WORK ITEM: Would you please output the data exactly, omitting no line?

SOURCE MATERIAL:
++++++++

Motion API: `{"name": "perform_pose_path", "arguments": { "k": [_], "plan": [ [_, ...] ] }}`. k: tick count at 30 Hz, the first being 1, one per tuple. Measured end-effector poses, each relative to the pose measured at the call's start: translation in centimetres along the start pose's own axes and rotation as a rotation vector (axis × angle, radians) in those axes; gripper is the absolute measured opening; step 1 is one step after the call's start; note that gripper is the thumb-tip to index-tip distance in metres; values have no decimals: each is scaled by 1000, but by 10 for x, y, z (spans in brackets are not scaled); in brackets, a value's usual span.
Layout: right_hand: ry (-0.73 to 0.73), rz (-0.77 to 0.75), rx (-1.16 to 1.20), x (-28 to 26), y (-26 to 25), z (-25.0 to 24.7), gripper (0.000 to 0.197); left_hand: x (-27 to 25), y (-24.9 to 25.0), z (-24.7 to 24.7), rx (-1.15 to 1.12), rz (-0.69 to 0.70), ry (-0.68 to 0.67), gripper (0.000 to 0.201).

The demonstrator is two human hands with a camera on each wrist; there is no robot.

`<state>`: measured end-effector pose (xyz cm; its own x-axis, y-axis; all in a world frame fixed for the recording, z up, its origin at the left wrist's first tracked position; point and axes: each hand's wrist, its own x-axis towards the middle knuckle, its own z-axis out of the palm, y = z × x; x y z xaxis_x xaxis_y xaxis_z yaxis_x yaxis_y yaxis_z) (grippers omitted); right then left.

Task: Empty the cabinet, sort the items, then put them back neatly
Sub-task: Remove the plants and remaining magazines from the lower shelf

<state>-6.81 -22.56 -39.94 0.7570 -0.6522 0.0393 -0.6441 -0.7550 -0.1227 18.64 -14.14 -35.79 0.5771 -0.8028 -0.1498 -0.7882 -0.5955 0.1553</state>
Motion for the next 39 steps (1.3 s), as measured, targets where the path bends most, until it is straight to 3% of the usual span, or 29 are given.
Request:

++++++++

RESULT:
Motion API: `{"name": "perform_pose_path", "arguments": { "k": [_], "plan": [ [_, ...] ] }}`. k: tick count at 30 Hz, the first being 1, one per tuple. Measured end-effector poses, each relative to the pose measured at the call's start: translation in centimetres along the start pose's own axes and rotation as a rotation vector (axis × angle, radians) in those axes; gripper is the absolute measured opening; step 1 is one step after the call's start; note that gripper is the thumb-tip to index-tip distance in metres; values have no decimals: each is scaled by 1000, but by 10 for x, y, z (spans in brackets are not scaled); in brackets, a value's usual span.
Layout: right_hand: ry (-0.73 to 0.73), rz (-0.77 to 0.75), rx (-1.16 to 1.20), x (-28 to 26), y (-26 to 25), z (-25.0 to 24.7), gripper (0.000 to 0.197); left_hand: x (-27 to 25), y (-24.9 to 25.0), z (-24.7 to 24.7), rx (-1.15 to 1.12), rz (-0.69 to 0.70), ry (-0.68 to 0.67), gripper (0.000 to 0.201).

The demonstrator is two human hands with a camera on each wrist; there is no robot.

`<state>`: measured end-effector pose (xyz cm; its own x-axis, y-axis; all in a world frame fixed for the recording, z up, its origin at the left wrist's first tracked position; point and axes: each hand's wrist, its own x-axis towards the middle knuckle, its own z-axis out of the palm, y = z × x; x y z xaxis_x xaxis_y xaxis_z yaxis_x yaxis_y yaxis_z) (grippers omitted); right then left.

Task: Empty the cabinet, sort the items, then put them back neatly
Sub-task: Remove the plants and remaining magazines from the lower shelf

<state>-6.81 -22.56 -39.94 0.7570 -0.6522 0.0393 -0.6441 -0.7550 -0.1227 18.64 -14.14 -35.79 0.5771 -0.8028 -0.1498 -0.7882 -0.5955 0.1553</state>
Motion for the next 39 steps (1.3 s), as measured, targets where the path bends most, until it is straight to 3% of the usual span, or 29 are given.
Request:

The output is finished, and nothing else is needed.